Penggunaan yang tepat, waktu dari pemberian, dan durasi dari imunoterapi masih tidak
pasti. Pada umumnyat rekomendasi dari amerika telah memulai immunoterapi hanya
untuk pasien yang pengotrolan gejalanya tidak adekuat dengan farmakoterapi atau
siapapun yang lebih memilih menggunakan immunoterapi daripada farmakoterapi.

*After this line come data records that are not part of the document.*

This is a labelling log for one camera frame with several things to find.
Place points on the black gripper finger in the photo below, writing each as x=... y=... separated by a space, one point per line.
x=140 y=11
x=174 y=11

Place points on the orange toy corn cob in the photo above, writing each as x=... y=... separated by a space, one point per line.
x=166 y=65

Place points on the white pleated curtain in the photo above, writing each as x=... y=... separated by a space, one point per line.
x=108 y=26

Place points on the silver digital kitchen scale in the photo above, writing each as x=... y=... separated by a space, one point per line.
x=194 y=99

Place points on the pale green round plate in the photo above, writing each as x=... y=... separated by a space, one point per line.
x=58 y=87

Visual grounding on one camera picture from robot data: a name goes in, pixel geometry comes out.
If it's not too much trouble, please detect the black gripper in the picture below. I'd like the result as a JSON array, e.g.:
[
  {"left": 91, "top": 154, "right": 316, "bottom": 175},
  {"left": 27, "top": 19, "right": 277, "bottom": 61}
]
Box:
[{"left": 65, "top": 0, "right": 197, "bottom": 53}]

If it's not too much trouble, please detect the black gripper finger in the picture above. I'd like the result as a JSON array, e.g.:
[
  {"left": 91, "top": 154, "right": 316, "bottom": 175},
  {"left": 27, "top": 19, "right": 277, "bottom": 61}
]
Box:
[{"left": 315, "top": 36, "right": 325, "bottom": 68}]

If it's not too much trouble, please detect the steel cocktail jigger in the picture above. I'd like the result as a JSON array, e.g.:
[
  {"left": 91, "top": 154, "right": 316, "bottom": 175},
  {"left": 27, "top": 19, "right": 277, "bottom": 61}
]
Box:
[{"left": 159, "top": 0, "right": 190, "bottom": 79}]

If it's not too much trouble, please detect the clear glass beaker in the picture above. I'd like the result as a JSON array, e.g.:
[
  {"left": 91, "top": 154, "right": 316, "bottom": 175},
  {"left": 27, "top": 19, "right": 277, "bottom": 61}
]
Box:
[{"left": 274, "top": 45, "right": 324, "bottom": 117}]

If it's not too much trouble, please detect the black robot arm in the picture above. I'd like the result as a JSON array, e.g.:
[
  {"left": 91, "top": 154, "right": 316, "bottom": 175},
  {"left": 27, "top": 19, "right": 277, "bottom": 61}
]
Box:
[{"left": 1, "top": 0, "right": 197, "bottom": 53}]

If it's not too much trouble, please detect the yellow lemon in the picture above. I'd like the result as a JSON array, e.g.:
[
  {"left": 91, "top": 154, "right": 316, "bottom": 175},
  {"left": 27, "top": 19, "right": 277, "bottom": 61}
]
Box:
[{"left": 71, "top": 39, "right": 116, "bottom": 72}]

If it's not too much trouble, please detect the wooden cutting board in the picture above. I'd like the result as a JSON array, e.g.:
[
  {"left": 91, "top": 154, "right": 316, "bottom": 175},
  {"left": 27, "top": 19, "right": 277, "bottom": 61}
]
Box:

Namun, studi dalam pencegahan mengobati alergi, anak-anak dengan rhinitis alergi tapi
tanpa asma secara acak ditugaskan untuk dilakukan subkutan immunoterapi atau dengan
pengontrolan farmakoterapi, menunjukan bahwa sedikit anak-anak memiliki alergi yang
baru atau asma setelah pemberian immunoterapi selama 3 tahun, dan ini merupakan
pencegahan dari efek yang bertahan selama 7 tahun setelah terapi. sebuah percobaan
besar yang sama menggunakan sublingual immunoterapi sementara dilakukan (Clinical
Trials.gov number, NCT01061203).
Guidelines
Guideline untuk pengobatan rhinitis alergi tersedia dari komunitas internasional (Allergic
Rhinitis and Its Impact on Asthma [ARIA] guidelines) dan gabungan dari American
Academy of Allergy, Asthma, dan Immunology and the American College of Allergy,
Asthma, dan Immunologi in the United States. Terdapat perbedaan antara kedua set dari
guidelne ini. Sebagai contoh, the ARIA guidenlines tidak merekomendasi peberian oral
dekongestant, walaupun ketika dikombinasikan dengan antihistamin, kecuali sebagai
pengobatan darurat, dan mereka merekomendasikan nasal antihistamin hanya untul
penggunaan musiman. Sedangkan ARIA guideline tidak spesifik mengesahkan kombinasi
dari pengobatan, guideline U.S merekomendasikan pendekatan secara bertahap yang
termasuk pemberian lebih dari 1 obat. Guideline U.S telah ditulis sebelum Food and Drug
Administration di setujuinya sublingual immunoterapi, maka dari itu pengobatan ini tidak
didiskusikan. Rekomendasi dalam artikel ini sangat sesuai dengan kedua set dari
guideline.
Perempuan digambarkan dengan skema dengan gejala perennial nasal dan perburukan
yang merupakan suatu khas dari rhinitis allergic. Dia memiliki derajat pertama berkaitan
dengan gejala yang sama, seperti orang pada umumnya dengan rhinitis alergi. Riwayat
sebelumnya dari suatu episode dari wheezing kemungkinan adanya asma, yang mana
banyak kasus dapat memiliki episodic, sifat musiman. Pengobatan dari pasien ini
mungkin dimulai percobaan dalam pengobatan empirik; menguji kepekaan terhadap
allergen yang relevant dalam urutan untuk menetapkan diagnosa dari rhinitis alergi
dibutuhkan jika dia tidak mendapatkan hasil yang adekuat. Pemilihan pengobatan
seharusnya diambil dari laporan keparahan gejala dan pengobatan sebelumnya.